Hele bisikletle işine giden Almanya’nın Maliye Bakanı için nasıl da övgüler yağdırır, yüksek perdeden hayranlıklar besleriz.
Oysa…
Finlandiya ya da Almanya’da emekli yaşı kaçmış, kaldırımın üzerine park etmenin cezası neymiş, vergi kaçırmak nelere mal olurmuş, kamunun kaynaklarıyla yan gelip yatırken ikinci iş yapmanın bedeli nasıl ödenirmiş, çalıntı mülkiyet üzerinde bir hayat nasıl büyütülürmüş hiç merak etmeyiz!
* * *
Bir arkadaşım dedi ki, “Bu sistem değişecek diyorlar da…”
“Eğer değişirse ne yapacağız?”
Nasıl yani, dedim…
“Ülke yönetilmiyor, gelecek yok, hayatlarımız rastgele, görmüyor musun?”
İkna olmadı!
“Biz tüm işlerimizi birilerini telefonda arayarak hallediyoruz.
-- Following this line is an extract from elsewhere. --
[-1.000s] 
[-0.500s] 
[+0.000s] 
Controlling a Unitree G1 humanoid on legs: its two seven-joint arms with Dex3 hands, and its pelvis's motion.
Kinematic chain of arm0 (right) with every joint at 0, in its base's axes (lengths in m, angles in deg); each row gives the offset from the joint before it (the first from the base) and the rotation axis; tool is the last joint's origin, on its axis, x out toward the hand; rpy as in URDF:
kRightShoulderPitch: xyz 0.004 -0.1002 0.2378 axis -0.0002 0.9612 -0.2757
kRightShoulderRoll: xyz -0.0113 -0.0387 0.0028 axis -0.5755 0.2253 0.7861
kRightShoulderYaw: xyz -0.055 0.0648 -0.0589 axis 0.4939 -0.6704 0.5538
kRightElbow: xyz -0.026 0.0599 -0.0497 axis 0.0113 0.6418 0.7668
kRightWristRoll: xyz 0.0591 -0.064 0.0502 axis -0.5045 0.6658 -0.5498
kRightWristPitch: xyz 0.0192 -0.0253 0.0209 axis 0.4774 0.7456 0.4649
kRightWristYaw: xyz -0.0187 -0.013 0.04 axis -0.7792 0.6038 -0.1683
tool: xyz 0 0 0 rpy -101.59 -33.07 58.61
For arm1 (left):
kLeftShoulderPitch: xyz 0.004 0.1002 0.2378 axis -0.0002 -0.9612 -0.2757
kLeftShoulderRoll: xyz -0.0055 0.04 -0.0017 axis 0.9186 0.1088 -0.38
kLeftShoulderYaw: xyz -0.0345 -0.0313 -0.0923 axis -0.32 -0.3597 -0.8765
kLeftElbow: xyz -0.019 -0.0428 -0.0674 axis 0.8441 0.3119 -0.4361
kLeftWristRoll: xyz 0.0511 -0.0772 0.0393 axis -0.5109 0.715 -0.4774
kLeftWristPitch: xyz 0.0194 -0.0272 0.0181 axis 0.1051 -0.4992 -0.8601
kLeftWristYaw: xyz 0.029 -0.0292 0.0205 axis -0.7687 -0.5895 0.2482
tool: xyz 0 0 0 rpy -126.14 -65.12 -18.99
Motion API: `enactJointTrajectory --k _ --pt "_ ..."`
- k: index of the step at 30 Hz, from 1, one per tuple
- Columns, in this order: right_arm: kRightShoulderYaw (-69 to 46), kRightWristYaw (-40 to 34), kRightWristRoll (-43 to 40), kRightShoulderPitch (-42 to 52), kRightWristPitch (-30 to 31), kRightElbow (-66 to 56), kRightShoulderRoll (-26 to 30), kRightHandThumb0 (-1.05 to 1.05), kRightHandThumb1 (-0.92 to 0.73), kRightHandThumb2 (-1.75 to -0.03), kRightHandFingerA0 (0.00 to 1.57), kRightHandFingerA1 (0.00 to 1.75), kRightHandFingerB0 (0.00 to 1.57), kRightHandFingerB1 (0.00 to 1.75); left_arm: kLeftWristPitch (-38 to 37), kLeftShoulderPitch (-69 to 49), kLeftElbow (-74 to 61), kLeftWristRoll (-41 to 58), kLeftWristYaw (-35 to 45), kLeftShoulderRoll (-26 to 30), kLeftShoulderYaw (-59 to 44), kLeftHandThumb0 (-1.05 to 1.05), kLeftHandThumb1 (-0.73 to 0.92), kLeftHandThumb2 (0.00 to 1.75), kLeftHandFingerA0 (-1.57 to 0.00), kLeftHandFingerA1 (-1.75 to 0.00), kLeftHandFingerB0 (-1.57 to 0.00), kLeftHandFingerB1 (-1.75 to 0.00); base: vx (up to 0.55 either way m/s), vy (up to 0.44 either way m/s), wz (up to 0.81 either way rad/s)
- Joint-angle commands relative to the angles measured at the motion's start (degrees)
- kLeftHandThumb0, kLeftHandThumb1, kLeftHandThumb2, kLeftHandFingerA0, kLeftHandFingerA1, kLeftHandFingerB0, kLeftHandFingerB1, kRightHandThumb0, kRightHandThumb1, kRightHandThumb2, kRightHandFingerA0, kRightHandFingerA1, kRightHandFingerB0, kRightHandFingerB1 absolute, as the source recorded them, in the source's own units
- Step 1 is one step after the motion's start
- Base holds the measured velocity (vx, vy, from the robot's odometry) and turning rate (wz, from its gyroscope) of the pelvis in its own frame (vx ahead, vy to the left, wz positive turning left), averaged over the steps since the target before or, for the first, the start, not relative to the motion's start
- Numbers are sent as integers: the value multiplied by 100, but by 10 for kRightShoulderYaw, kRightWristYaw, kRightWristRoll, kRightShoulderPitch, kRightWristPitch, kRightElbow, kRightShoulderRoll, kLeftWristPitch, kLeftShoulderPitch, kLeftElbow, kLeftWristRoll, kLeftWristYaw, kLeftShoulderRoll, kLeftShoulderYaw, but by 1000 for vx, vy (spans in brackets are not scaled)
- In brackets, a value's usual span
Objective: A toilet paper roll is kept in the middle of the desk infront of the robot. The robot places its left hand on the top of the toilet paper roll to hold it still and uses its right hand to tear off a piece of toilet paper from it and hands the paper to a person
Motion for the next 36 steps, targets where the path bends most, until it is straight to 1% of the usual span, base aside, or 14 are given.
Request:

Bizi görmeyeni, görmek dahi istemiyoruz. Gör beni, göreyim seni, gördüm seni, yine gör beni sistemine alıştık. Başbakan bizzat arıyor, senin iş oldu diyor. Hukukmuş, tüzükmüş, sınavmış, performansmış, hakmış bilmeyiz. Şimdi sistem değişirse, hangimize uyacak, hangimiz hak edecek, hepimiz sırıtacak, yok yok bu ülkede böyle…”
* * *
Hollanda Başbakanı en önemli toplantısına bisikletle giderken bayılırız elbette!
Oysa bizim yalandan “devlet”in kurucu Başbakanı’nı yürürken yol kenarında basarlar, morgda tanımazlar dahi, bunu hatırlamayız.
* * *
Dudaklarına pek bir eğreti dursa da Erdoğan’ın bir lafını not ettim geçenlerde:
“Güçlü olduğunuz zaman mutlaka haklı olmazsınız. Haklı olduğunuz zaman güçlü olursunuz...”
* * *
Ada yarısında bir “güç nizamı” ile sürüyor bu düzen...
“Haklıyız” diye değil…
“Güçlüyüz” diye...
Gücümüz bazen “asker”, bazen “garantör”, bazen “iktidar”, bazen “yavşaklık”, bazen “popülizm”, bazen “parti”, bazen “yalan...”
“Bir telefon kadar yakın” gücümüz...
Öyle yürüyor işler...
Kime sorsan “haklı”...
Onca “haksızlık” içinde!
* * *
Ve Avrupa’da bir Başbakan belki işine bisikletle gidiyor da “tapu” meselesi için düşmüyor bir yurttaşın peşine!